For some time there has been an ongoing debate about what caused the extinction of these marvellous beasts. One theory says it was entirely brought on by climate change, particularly the aridity associated with ice ages. Another theory argues it was the arrival of humans into the country, which resulted in hunting of the animals and changing of their habitat through fire stick farming. A third camp thinks it was a complex scenario that probably involved factors from both sides. In the past couple of months two significant new works have added interesting new information that affects the way we think about the megafauna’s demise.

While it can be shown that many of the big, common megafaunal animals went extinct around 50–45,000 years ago, many of the rarer species of megafauna, which are known from few remains, cannot be tied to a similar tight dateline for their extinction. This is not to say they didn’t exist up to this point in Australia, just that we don’t have fossils in the right deposit to date their final days. Climate advocates use this as evidence that the megafauna could have gone extinct in stages, stepwise, over the past 150,000 years.

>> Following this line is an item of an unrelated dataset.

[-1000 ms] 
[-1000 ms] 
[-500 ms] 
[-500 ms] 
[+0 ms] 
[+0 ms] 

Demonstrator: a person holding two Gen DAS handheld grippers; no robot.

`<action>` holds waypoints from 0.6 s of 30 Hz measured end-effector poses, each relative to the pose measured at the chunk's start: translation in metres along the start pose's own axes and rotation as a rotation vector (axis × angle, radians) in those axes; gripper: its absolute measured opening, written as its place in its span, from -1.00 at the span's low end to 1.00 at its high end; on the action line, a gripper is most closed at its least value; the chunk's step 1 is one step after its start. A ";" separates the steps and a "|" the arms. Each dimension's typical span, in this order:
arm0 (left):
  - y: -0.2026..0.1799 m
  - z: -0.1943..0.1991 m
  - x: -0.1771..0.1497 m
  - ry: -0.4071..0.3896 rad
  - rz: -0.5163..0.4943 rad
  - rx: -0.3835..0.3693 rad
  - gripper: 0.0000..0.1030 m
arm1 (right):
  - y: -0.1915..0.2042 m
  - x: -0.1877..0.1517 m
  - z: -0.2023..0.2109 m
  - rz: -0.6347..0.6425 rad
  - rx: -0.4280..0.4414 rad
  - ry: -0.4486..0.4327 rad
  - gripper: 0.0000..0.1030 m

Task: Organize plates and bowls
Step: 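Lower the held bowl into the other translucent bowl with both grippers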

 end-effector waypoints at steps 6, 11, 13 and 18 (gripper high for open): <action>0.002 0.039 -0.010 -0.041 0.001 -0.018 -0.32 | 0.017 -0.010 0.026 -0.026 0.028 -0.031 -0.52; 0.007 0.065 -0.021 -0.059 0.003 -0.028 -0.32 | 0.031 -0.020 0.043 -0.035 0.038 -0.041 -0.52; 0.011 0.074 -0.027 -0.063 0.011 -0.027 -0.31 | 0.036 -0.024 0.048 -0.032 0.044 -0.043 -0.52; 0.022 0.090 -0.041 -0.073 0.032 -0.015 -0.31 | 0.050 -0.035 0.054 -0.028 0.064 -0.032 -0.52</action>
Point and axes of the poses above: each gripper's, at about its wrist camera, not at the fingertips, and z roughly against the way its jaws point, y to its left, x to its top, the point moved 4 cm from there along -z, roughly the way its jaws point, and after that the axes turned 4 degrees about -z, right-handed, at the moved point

Yet absence of evidence is not evidence for absence. Indeed some archaeologist are more reserved in their opinions, holding the view that unless we find a megafauna skeleton with a human bone or artefact associated with it, we cannot ever say that humans interacted with these beasts.

A new paper led by PhD student Fred Saltré of the University of Adelaide changes this by using a mathematically rigorous statistical reappraisal of the 659 known reliable dates for megafauna in Australia. Published in Nature Communications (www.tinyurl.com/j54ofms), it showed there was a broadly synchronous extinction of the megafauna within the first 13,500 years of their overlap with the first humans. People arrived in the country about 55,000 years ago, based on a modelled age estimate from actual stone tools dated at 48,000 years old.

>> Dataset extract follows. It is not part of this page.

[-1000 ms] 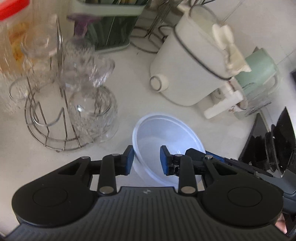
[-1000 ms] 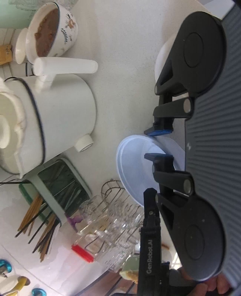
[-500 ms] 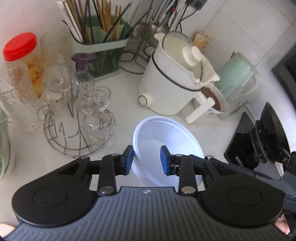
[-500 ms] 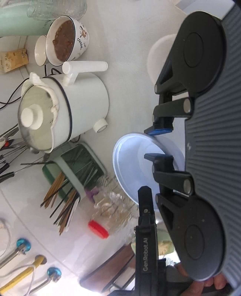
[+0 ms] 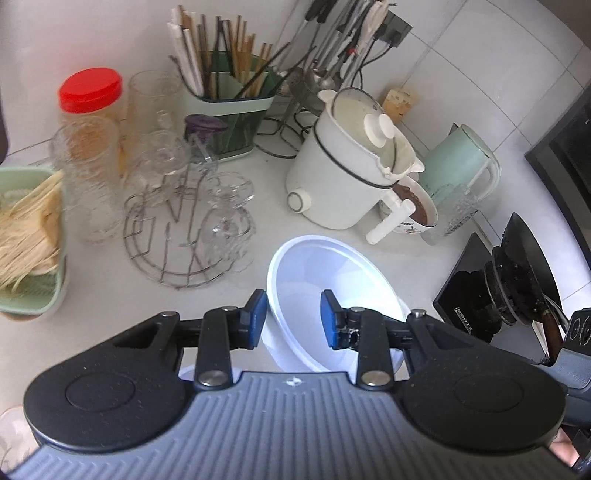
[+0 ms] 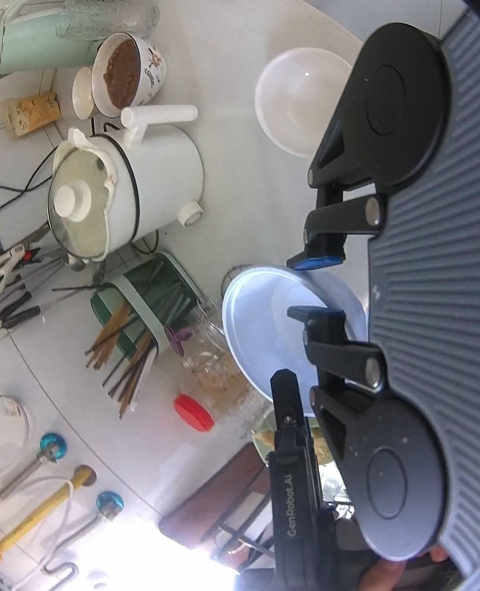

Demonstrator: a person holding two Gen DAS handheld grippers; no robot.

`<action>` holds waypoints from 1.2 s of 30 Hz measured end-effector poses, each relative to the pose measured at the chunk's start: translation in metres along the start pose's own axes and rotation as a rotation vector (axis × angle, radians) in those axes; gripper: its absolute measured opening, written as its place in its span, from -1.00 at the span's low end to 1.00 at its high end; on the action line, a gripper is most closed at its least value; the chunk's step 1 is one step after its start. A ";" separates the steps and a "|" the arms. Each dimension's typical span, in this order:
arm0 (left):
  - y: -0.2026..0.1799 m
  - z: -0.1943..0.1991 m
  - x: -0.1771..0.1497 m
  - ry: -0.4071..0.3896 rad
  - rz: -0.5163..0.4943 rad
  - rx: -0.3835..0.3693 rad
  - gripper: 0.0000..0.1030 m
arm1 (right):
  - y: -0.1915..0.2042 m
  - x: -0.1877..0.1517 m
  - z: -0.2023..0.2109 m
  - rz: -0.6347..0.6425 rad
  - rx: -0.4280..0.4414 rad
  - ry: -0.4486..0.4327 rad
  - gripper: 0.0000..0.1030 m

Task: Organize plates and bowls
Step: 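Lower the held bowl into the other translucent bowl with both grippers, then open both grippers and pull them back from the nested bowls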

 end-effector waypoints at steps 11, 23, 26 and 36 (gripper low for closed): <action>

The data also show that the extinctions were independent of climate aridity and variability at this time. In other words it cuts out the climate change argument entirely from the discussion.

The second paper, led by Dr Gerald Grellet-Tinner and colleagues at Flinders University, smashed a long-held belief about the giant flightless bird Genyornis. A series of papers led by American scientist Gifford Miller, who dated fossil eggshell thought to belong to Genyornis, was able to show that the megafauna died out about 45,000–50,000 years ago. The new paper has cast doubt on the identity of these egg fragments, as structural analysis shows the eggs were identical to those of living megapodes (mound-builders like the Australian brush turkey). The dated eggshell fragments probably belonged to an extinct large megapode and not Genyornis. This implies we actually know a lot less about Genyornis than we thought, but still supports the evidence that a major extinction event took place 45–50,000 years ago, and this included large extinct species of megapodes.

John Long is Strategic Professor in Palaeontology at Flinders University, and current President of the Society of Vertebrate Paleontology.